ROMY · ROtational Motions: a new observable for seismologY

When the ground shakes from earthquakes, the oceans, or the atmosphere, it not only translates (up-down, sideways), but also undergoes rotational motions. To fully characterize seismic sources and wave fields theoreticians have insisted for decades that these motions should also be measured. However, this was hampered by the substantial technical difficulties in observing rotational motions with the necessary sensitivity. This implies that the observation of the complete ground motion is still an unsolved problem. Based on promising pilot studies in the past years, we aim at breaking new ground with an innovative instrumentation strategy that would allow solving this outstanding problem. If the strategy is successful the new observable is expected to have an impact in a wide range of fields making it a classical high-risk high-gain situation. We aim at the establishment of the first-of-its-kind six-component seismic observatory based on ring-laser technology, the field deployment of portable fibre-optic based rotation sensors, the integration of the new observations with the global seismological data infrastructure, and the reporting of discoveries in a variety of fields based on the new observable.
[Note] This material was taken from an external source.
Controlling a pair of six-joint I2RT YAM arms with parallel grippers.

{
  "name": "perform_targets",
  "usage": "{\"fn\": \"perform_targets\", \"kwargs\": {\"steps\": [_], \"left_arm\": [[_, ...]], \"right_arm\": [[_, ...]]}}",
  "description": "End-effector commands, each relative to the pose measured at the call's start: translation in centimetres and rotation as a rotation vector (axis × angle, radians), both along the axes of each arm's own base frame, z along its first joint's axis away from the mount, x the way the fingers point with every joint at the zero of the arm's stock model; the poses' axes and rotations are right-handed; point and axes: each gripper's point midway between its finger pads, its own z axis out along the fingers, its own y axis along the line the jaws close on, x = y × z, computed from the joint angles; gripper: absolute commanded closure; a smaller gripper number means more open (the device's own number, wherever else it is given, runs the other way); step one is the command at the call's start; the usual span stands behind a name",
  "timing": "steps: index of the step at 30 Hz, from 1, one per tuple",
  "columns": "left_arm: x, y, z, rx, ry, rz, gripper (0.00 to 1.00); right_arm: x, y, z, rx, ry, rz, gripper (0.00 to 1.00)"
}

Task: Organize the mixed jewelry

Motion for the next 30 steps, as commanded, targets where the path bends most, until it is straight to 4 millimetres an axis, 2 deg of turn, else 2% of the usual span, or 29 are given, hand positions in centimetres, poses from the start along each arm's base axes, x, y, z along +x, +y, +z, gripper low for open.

At the end of the project we expect to have substantially pushed forward the emerging field field of rotational seismology with new standards, and recommendations for the use of rotation sensors in Earth sciences and engineering. We expect advances in understanding 1) the dynamics of volcano’s interior, 2) the origin of the Earth’s ocean generated noise field, 3) and seismic inverse problems for structure and source using the new rotational observables. This will impact several pressing problems of societal relevance in particular in association with natural hazards such as volcanic eruptions and earthquake strong ground motion as well as geophysical exploration.